Inflammatory Bowel Disease (IBD) – an umbrella term used to refer to Ulcerative Colitis, Crohn’s Disease, and other chronic inflammatory conditions affecting the intestine — is difficult to both diagnose and treat in patients. What makes IBD diagnosis and treatment particularly difficult is the similarity in symptoms between the conditions, which include diarrhea, fatigue, and weight loss. Once the diagnosis has been made, treatment options mostly include daily enemas, which tend to be uncomfortable and lead to harmful side-effects when absorbed by healthy tissues.

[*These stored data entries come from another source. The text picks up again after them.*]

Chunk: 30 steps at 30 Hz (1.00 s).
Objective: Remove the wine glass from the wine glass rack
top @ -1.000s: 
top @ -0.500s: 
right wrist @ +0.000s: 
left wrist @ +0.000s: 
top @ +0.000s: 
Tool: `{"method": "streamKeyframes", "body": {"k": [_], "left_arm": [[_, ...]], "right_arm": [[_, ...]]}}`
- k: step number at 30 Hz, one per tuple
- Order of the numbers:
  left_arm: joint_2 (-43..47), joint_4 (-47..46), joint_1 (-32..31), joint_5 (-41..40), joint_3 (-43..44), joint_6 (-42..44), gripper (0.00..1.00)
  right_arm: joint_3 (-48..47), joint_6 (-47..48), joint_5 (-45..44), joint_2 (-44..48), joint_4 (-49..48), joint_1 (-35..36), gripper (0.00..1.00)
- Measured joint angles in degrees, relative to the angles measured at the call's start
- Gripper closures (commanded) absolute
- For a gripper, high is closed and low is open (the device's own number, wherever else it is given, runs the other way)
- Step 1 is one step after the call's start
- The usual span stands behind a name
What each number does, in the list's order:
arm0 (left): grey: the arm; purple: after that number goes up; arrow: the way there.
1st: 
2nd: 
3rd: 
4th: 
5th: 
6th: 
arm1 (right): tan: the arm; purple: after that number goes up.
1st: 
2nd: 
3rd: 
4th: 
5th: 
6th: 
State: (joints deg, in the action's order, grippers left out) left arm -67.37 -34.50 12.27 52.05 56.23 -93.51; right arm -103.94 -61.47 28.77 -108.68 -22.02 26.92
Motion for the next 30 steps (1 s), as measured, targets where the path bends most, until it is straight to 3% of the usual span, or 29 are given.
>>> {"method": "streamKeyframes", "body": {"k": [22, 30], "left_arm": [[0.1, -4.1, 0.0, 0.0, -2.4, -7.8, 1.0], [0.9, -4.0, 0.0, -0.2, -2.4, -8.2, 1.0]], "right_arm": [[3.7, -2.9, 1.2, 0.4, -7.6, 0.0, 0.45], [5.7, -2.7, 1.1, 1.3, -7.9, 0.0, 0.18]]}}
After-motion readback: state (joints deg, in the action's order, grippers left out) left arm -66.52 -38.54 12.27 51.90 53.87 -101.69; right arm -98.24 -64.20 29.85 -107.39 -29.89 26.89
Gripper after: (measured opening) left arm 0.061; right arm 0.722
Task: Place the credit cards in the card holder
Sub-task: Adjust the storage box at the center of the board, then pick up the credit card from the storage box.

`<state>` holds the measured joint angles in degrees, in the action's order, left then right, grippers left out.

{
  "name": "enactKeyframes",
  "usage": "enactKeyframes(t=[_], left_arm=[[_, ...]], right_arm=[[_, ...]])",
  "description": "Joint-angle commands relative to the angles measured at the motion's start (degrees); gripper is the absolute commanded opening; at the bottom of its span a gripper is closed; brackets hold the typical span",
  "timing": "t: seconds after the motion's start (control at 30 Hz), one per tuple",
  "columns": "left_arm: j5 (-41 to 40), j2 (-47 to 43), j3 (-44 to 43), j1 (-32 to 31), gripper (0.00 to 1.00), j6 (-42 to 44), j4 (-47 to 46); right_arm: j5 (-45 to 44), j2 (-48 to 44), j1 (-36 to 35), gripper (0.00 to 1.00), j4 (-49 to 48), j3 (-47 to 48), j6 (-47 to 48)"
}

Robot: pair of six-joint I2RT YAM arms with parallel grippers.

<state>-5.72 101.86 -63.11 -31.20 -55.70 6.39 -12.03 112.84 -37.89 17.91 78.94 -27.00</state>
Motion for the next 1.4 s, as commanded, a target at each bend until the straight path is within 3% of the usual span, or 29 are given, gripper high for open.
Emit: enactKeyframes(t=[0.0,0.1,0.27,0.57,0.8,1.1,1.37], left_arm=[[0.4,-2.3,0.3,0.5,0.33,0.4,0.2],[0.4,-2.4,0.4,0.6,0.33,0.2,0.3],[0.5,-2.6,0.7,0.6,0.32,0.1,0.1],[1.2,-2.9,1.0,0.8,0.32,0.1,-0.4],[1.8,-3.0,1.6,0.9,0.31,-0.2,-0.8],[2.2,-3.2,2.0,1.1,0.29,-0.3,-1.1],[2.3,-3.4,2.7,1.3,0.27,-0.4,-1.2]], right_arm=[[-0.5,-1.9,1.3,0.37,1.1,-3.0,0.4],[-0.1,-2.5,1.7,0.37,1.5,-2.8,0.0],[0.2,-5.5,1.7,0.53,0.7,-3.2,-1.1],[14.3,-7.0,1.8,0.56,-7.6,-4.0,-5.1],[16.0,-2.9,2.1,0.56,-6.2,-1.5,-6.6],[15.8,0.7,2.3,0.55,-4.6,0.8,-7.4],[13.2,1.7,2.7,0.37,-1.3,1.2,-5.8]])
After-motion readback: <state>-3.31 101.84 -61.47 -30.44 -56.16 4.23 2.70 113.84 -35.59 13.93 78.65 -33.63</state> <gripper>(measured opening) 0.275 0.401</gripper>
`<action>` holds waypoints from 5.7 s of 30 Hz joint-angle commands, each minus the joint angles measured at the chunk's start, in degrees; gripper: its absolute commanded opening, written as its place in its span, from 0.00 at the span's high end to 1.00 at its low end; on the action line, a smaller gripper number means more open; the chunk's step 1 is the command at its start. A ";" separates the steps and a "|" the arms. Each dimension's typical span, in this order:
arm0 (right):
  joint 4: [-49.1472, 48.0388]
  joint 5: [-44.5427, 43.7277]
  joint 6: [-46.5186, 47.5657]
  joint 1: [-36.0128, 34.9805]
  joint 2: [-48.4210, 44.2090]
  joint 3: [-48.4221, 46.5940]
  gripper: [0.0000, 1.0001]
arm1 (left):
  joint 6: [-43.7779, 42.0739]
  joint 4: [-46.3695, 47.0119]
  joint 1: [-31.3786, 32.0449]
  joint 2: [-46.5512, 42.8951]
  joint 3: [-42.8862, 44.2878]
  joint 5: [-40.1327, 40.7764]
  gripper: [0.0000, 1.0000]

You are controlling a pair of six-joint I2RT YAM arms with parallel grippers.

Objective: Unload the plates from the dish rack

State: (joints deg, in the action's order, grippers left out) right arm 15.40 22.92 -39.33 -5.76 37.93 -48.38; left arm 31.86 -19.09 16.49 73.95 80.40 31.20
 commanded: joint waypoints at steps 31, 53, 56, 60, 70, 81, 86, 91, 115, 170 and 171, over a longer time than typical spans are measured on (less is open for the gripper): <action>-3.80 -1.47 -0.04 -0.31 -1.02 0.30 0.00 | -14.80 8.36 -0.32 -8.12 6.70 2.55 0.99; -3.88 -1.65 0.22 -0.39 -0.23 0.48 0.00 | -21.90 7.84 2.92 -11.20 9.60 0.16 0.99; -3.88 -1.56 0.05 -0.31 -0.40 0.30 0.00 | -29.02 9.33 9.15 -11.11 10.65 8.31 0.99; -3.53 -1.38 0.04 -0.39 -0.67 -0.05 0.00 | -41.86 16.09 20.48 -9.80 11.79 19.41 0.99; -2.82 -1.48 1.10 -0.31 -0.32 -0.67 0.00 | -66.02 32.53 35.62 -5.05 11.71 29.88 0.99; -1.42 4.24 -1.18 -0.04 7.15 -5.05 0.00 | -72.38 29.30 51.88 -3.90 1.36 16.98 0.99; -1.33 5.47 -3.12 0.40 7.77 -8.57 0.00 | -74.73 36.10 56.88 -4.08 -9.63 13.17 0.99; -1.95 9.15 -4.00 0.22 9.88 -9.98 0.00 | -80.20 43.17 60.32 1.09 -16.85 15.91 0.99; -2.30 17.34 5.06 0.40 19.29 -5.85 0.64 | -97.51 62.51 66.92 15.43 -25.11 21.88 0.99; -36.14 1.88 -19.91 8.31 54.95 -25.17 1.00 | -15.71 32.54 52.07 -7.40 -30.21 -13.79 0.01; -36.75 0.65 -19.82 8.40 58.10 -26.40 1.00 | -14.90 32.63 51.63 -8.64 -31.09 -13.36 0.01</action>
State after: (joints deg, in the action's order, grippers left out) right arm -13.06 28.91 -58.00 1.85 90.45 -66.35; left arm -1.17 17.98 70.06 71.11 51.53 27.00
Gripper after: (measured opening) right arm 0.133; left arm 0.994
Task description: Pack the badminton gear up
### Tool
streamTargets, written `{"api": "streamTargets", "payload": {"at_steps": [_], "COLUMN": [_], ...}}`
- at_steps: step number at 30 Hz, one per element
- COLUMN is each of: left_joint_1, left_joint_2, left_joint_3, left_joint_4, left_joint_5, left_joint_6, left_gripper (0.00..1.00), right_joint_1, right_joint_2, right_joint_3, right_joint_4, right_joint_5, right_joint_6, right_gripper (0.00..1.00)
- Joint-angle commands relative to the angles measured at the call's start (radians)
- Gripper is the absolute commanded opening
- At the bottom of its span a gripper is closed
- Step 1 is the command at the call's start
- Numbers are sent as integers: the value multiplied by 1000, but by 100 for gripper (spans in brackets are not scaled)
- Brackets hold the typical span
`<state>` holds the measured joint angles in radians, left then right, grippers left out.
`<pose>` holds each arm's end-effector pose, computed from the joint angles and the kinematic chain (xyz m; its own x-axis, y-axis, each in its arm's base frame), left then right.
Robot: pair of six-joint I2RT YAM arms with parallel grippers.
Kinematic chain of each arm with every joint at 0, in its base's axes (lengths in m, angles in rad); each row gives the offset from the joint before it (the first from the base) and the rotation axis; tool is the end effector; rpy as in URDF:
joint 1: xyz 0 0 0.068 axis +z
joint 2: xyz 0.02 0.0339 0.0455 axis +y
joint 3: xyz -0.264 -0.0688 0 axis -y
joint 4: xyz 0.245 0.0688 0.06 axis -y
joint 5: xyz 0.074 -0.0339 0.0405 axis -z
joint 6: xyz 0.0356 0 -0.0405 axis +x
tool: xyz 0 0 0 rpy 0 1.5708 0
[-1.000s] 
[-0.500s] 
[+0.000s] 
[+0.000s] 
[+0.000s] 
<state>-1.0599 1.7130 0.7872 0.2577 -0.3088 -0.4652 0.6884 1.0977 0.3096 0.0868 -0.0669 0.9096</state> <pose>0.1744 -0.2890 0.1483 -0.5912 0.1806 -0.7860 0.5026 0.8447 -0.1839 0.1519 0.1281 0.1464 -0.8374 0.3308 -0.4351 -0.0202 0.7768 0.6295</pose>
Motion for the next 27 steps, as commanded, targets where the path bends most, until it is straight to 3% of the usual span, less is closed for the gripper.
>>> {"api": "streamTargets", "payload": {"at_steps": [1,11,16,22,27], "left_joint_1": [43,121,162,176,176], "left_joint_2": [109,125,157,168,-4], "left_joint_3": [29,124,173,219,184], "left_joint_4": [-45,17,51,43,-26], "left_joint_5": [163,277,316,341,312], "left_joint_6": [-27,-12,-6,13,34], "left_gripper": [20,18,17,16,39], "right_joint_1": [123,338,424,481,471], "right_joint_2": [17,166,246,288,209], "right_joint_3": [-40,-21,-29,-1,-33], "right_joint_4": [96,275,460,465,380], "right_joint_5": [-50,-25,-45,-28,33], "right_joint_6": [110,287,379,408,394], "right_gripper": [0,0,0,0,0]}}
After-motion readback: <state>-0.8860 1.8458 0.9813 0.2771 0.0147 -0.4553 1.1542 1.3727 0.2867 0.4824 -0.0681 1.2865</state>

A team of scientists from Brigham and Women’s Hospital (BWH) in Boston along with colleagues from other research centers have developed a solution to improving IBD diagnosis and treatment, and have reported their findings in a new study published in Science Translational Medicine. The study outlined the concept of an enema in the form of a hydogel, which could be used once a week instead of the usual daily routine, and would target only inflamed tissues, sparing their healthy counterparts.
The hydrogel was formulated using ascorbic plamitate (AP), a material that is already approved for use in the United States. AP is negatively charged and anchors itself to positively charged sites of tissue damage. This formulation was incorporated in laboratory models via a corticodteroid drug commonly used to treat IBD. A key to the release of the hydrogel on inflamed sites only is the drug encountering an enzyme that is present in inflamed tissues, which was then tested in mice models genetically engineered to have Ulcerative Colitis. It was observed that, in comparison to routine enemas, the hyrogel-based formulation induced higher degrees of relief from inflammation. Also, the bloodstream of these mice had 5 to 10 times lower concentration of the drug than other enemas. Even tissue samples from human patients with ulcerative colitis showed the hydrogels preferring to stick to the inflamed sites rather than healthy tissues.
Researchers were optimistic about the technique and expressed their eagerness to see the technology further developed. Corresponding author Jeff Karp, an associate professor who headed a lab that develops advanced biomaterials and devices for therapeutics, said, “We realized that if we could develop a disease-targeted hydrogel system that rapidly attaches to ulcers and slowly release drugs at the site of inflammation, then we could create a better way to deliver medicine only where the drug is needed.”
Co-first author Dr. Sufeng Zhang, a chemical engineer who researches self-assembled hydrogels at the Massachusetts Institute of Technology (MIT) in Cambridge, added, “The materials we selected form a gel, which has the capacity to carry drugs. We designed the gel to both target inflamed tissue or ulcers and release drug only at sites of inflammation.”